*WHAT TO DO*
Every line from the one with "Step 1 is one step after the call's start" to the one with "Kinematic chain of", including those two, is to be copied exactly; all other lines of the entries below are left out.

Collection entries
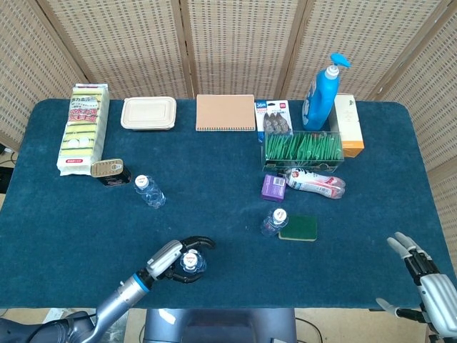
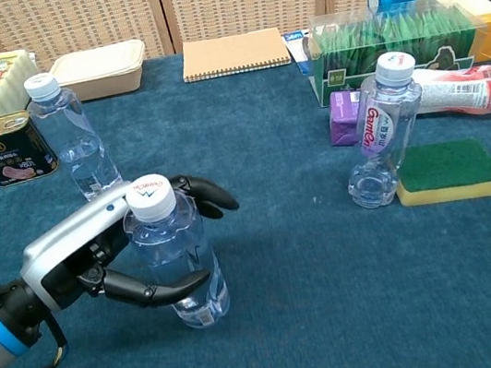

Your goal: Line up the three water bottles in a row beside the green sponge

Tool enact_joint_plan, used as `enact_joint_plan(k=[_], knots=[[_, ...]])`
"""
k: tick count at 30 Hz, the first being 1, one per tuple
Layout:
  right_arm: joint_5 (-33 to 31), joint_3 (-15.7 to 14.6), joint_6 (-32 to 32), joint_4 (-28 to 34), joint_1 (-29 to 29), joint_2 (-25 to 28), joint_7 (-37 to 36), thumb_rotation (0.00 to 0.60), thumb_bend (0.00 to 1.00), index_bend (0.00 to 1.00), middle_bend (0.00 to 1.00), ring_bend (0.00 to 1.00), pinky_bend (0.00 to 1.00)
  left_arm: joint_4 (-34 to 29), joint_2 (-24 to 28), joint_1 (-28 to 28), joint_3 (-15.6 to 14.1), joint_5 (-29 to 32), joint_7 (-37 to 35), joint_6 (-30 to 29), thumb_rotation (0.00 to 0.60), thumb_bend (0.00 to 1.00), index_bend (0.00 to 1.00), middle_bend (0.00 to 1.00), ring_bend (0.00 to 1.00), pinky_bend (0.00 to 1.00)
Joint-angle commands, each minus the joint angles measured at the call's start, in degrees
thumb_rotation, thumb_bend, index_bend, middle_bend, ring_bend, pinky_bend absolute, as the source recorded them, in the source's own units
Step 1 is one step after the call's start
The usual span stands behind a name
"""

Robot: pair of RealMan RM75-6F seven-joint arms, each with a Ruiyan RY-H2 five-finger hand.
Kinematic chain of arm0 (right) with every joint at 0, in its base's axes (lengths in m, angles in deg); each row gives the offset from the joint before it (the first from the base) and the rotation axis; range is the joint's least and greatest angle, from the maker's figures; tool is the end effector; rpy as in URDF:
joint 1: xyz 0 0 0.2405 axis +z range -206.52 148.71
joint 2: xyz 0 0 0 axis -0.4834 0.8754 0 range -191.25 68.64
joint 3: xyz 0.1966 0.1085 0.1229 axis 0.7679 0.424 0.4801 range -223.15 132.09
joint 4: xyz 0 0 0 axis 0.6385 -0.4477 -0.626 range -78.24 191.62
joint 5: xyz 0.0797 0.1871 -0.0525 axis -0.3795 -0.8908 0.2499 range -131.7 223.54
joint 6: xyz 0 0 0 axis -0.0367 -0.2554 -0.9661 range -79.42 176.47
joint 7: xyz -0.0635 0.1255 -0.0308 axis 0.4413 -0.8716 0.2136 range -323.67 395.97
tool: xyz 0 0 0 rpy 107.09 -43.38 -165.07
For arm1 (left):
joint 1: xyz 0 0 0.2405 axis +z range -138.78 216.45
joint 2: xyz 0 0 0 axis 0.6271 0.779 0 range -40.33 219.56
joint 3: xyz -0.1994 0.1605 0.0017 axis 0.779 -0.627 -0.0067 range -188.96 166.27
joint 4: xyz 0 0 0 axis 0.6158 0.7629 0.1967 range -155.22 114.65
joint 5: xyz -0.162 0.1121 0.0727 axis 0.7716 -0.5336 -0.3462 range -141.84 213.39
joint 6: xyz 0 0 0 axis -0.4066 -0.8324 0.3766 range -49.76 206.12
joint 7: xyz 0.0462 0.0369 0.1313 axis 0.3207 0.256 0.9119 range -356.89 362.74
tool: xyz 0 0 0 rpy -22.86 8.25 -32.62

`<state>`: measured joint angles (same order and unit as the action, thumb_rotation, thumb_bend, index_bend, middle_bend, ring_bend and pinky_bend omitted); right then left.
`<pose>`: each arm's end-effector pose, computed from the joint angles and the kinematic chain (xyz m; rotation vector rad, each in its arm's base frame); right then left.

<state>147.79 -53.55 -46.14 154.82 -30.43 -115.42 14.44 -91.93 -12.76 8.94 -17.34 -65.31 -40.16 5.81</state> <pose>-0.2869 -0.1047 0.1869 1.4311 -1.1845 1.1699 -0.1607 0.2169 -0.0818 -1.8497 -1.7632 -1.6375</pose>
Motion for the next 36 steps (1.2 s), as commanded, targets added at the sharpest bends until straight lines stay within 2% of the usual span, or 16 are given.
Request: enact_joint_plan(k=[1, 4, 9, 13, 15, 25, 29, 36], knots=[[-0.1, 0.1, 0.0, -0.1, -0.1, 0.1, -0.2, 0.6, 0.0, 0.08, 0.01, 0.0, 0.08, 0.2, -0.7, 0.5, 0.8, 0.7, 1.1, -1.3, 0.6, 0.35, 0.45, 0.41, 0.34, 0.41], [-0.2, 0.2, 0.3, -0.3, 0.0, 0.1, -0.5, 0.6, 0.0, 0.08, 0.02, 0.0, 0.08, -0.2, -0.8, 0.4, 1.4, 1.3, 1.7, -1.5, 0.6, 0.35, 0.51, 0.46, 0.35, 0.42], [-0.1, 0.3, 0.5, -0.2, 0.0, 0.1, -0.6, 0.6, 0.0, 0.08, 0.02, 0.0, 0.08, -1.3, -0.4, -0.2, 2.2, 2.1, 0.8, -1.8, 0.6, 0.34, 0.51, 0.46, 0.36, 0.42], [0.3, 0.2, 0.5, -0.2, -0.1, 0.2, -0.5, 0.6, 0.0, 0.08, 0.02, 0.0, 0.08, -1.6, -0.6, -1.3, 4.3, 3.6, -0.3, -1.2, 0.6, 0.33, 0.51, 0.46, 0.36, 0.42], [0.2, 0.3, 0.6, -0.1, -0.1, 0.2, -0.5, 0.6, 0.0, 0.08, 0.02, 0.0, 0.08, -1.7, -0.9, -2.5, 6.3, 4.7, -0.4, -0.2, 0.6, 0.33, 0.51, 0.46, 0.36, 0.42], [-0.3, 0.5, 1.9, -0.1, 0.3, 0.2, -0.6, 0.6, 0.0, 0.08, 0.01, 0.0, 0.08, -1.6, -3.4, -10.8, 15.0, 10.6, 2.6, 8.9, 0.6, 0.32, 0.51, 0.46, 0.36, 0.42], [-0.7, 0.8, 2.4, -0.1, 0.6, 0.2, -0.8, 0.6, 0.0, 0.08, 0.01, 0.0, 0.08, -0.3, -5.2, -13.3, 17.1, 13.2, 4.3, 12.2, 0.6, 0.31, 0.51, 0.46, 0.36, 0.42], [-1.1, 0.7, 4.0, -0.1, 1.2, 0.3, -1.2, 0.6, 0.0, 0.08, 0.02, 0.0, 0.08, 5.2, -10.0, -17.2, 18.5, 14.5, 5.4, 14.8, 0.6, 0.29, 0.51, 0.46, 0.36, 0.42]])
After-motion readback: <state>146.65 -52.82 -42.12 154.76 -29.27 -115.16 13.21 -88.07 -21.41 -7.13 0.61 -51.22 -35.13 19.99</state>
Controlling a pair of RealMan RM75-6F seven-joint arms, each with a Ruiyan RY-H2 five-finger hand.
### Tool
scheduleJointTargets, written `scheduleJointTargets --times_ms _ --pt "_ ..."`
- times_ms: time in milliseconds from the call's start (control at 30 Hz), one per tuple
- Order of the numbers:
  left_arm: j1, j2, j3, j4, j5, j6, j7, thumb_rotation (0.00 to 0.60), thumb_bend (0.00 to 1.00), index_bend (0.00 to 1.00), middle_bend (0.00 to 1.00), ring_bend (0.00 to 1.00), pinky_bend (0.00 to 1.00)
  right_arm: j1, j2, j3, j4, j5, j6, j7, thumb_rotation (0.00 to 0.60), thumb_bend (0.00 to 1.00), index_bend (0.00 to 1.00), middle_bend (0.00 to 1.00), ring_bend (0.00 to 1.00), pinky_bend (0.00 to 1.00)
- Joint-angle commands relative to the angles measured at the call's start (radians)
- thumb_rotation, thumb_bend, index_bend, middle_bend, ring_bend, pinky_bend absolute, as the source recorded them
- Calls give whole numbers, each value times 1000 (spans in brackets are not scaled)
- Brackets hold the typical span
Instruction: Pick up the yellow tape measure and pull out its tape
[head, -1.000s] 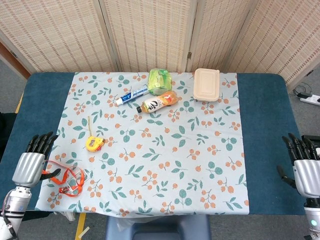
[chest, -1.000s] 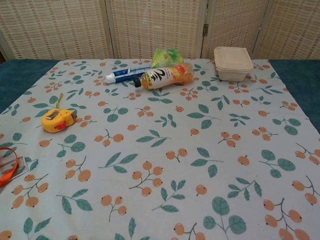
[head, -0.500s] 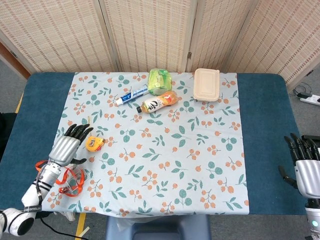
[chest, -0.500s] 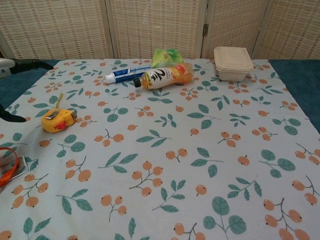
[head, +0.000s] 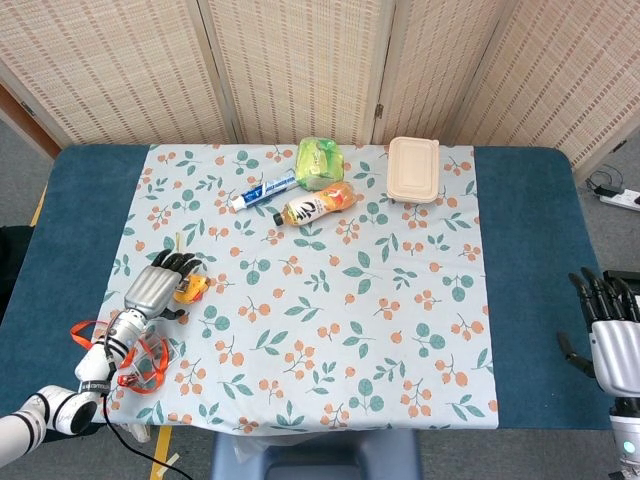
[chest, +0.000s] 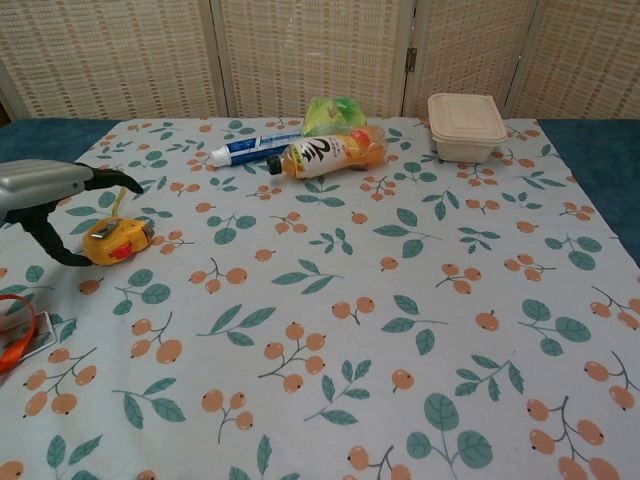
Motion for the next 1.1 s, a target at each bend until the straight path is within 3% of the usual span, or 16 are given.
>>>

*EXERCISE RESULT*
Step 1 is one step after the call's start
The usual span stands behind a name
"""

Robot: pair of RealMan RM75-6F seven-joint arms, each with a Ruiyan RY-H2 five-finger hand.
Kinematic chain of arm0 (right) with every joint at 0, in its base's axes (lengths in m, angles in deg); each row gives the offset from the joint before it (the first from the base) and the rotation axis; range is the joint's least and greatest angle, from the maker's figures; tool is the end effector; rpy as in URDF:

Nothing else is needed to complete this exercise.